Timbaland collaboration All Night Long opens affairs and sounds about five years out of date, slinging funky guitar riffs and the producer’s characteristic beats around like so much spare change. Who’s That Boy likewise aims for the same faux-urban sound, a tinny Justin Bieber-esque vibe that sees both Lovato and her voice becoming largely interchangeable.
The track even dares to include an overly cutesy, juvenile rap section – almost as if the song went through a pop-formula box-checking exercise. The only trouble? In the process they seem to have forgotten the most crucial element: a decent melody. The album hits a low on Iyaz-featuring You’re My Only Shorty; a physically cringe-inducing track so generic it becomes utterly faceless.

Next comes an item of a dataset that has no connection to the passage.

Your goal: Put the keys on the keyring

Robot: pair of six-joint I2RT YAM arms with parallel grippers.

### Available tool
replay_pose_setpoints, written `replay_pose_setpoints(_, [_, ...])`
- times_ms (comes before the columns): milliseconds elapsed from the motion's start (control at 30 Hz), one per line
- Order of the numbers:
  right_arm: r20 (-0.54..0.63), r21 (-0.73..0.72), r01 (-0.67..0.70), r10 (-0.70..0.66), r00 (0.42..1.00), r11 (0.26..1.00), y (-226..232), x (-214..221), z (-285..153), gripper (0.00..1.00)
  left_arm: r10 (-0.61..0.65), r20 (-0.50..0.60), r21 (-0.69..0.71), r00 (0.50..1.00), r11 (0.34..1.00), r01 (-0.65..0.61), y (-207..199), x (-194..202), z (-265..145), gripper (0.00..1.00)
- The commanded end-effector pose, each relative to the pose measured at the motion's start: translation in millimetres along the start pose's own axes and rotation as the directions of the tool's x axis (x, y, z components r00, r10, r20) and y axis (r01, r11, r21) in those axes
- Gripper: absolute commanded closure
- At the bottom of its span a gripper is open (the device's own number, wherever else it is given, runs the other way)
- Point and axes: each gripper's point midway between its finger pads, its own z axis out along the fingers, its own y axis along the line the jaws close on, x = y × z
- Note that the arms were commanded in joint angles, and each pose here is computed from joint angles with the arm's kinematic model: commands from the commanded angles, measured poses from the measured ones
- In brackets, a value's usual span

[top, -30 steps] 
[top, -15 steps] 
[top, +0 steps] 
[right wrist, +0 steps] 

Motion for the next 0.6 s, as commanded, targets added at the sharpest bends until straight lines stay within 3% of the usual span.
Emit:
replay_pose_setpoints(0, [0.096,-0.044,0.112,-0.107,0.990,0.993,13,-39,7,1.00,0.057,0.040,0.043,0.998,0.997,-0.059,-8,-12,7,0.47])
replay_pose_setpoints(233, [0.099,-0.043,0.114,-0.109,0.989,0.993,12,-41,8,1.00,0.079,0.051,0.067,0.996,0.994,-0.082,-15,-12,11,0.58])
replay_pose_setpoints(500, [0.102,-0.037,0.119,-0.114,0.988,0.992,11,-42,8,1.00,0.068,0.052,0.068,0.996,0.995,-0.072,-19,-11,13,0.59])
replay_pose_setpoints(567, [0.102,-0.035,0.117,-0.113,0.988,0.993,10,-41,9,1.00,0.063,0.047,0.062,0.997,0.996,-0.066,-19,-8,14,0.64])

Even when the album finally abandons its tired R&B pretences on confident rock number Together, Jason Derulo is shoehorned in – it’s as if the album was felt too weak to stand on its own two feet. It’s a disappointing dragging-down of merit as Together is otherwise the first time the album really gleams with some sense of potential. Lovato should shine as a star in her own right, not over-burdened with trend-chasing guest star slots.
Unbroken’s title track then sees Lovato donning her party shoes, but it’s too little too late; like rocking up to the club only to find everyone already leaving. Again Lovato fails to inject the song with anything of herself, Unbroken could just as easily be a Ke$ha off-cut, and it feels all the weaker for it.
Hold Up is better – a fizzy Saturdays-styled jaunt, while Mistake recalls Rihanna‘s Take A Bow, piling on an arena-load of guitars in a truly triumphant middle-eight. It feels like a watershed moment within the record as a whole, culminating in the exceptionally brilliant Give Your Heart A Break. It’s these tracks that add that much needed weight to Unbroken, binning the trashy R&B incarnation for a rejuvenated femme-fatale in her prime. Here, Lovato becomes the true pop heroine; backed up by infinitely bigger, better choruses.
Likewise, Fix A Heart and Skyscraper achieve the maturity the album’s opening moments were crying out for – trembling, beautiful creations built on sweeping, rhapsodic interplays of piano chords and strings. ‘You must be a miracle worker…’ pleas Lovato in Fix A Heart to some imagined love interest, and taking Unbroken as a whole, it’s a prayer that’s half answered. If anything, the real miracle is that the record manages to salvage itself so deftly after the horribly disappointing opening.
Exorcised of the dud tracks, Unbroken is a streamlined pure-pop winner, but ultimately it cannot measure up to Lovato’s contemporaries. The darkly seductive electro appeal of Miley Cyrus‘ Can’t Be Tamed and the sheer effervescence of Selena Gomez‘ When The Sun Goes Down proved just how good the Disney stars could be when they wanted to – but placed alongside, Unbroken is only half-way there.